Since it is very rare that
cardiac tamponade due to myocardial
rupture caused by
infective endocarditis, occurs we are reporting this case. A 62 year old man, who had underlying diseases of
pneumoconiosis and hypertensive
heart disease, visited Chikuho Rosai Hospital complaining of chest oppression and general
fatigue on Feb. 7, 1987. He was diagnosed as having
ischemic heart disease by electrocardiogram. Two days later, he suddenly had
chills and a
fever, and the laboratory data showed
leukocytosis and a positive
C-reactive protein (CRP). The echo cardiogram showed
mitral regurgitation (MR) and
aortic regurgitation (AR), but neither vegetation nor
pericardial effusion was observed. On Feb. 16, he was admitted with
shock, and he died the next day.
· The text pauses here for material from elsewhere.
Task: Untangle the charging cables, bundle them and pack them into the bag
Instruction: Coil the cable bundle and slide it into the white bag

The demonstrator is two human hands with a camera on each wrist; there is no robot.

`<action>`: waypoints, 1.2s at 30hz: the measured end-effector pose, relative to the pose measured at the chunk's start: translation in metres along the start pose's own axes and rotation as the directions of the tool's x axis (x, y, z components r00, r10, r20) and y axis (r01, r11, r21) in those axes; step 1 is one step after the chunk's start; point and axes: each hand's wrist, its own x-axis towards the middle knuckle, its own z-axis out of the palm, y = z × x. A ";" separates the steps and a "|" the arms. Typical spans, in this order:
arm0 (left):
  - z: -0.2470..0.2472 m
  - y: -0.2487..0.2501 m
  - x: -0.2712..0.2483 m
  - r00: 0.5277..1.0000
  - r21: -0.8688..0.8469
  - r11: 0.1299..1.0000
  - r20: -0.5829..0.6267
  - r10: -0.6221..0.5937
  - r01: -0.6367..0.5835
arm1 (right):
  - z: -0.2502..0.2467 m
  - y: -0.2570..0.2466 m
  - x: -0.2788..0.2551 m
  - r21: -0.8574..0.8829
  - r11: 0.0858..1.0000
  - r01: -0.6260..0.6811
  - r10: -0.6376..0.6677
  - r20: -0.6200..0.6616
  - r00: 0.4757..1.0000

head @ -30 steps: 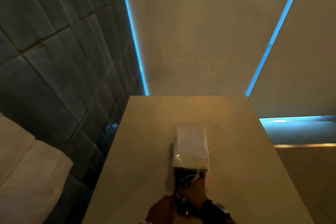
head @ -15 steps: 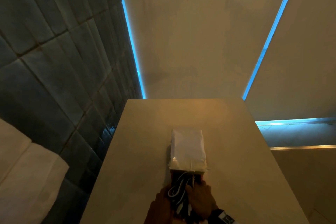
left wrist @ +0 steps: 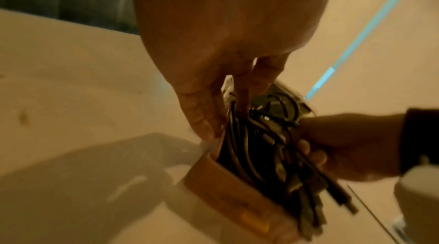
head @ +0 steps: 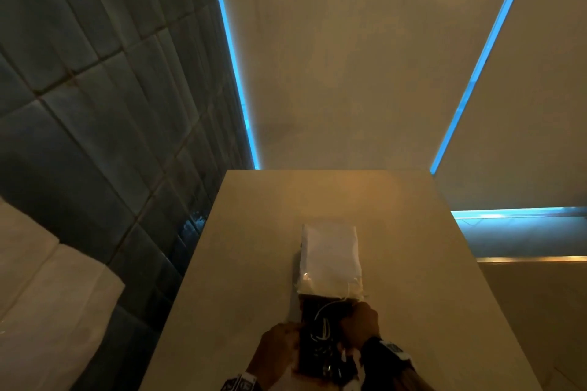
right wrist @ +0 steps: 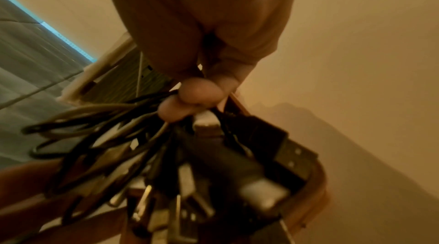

The blood cultures grew gram-positive cocci, respectively. From the clinical symptoms, chest roentgenogram and electrocardiogram, we suspected a
cardiac tamponade. On autopsy findings, though coronary arteries were intact, the aortic valves had severe valvular adhesions, calcifications and
hypertrophies. The
rupture hole was observed in the left ventricles, which was just under the aortic valve through the pericardiac space. It seemed that he died of a
cardiac tamponade due to the outflow of blood from this hole. On histopathologic findings of the cardiac wall, gram-positive cocci and many of neutrophils were observed.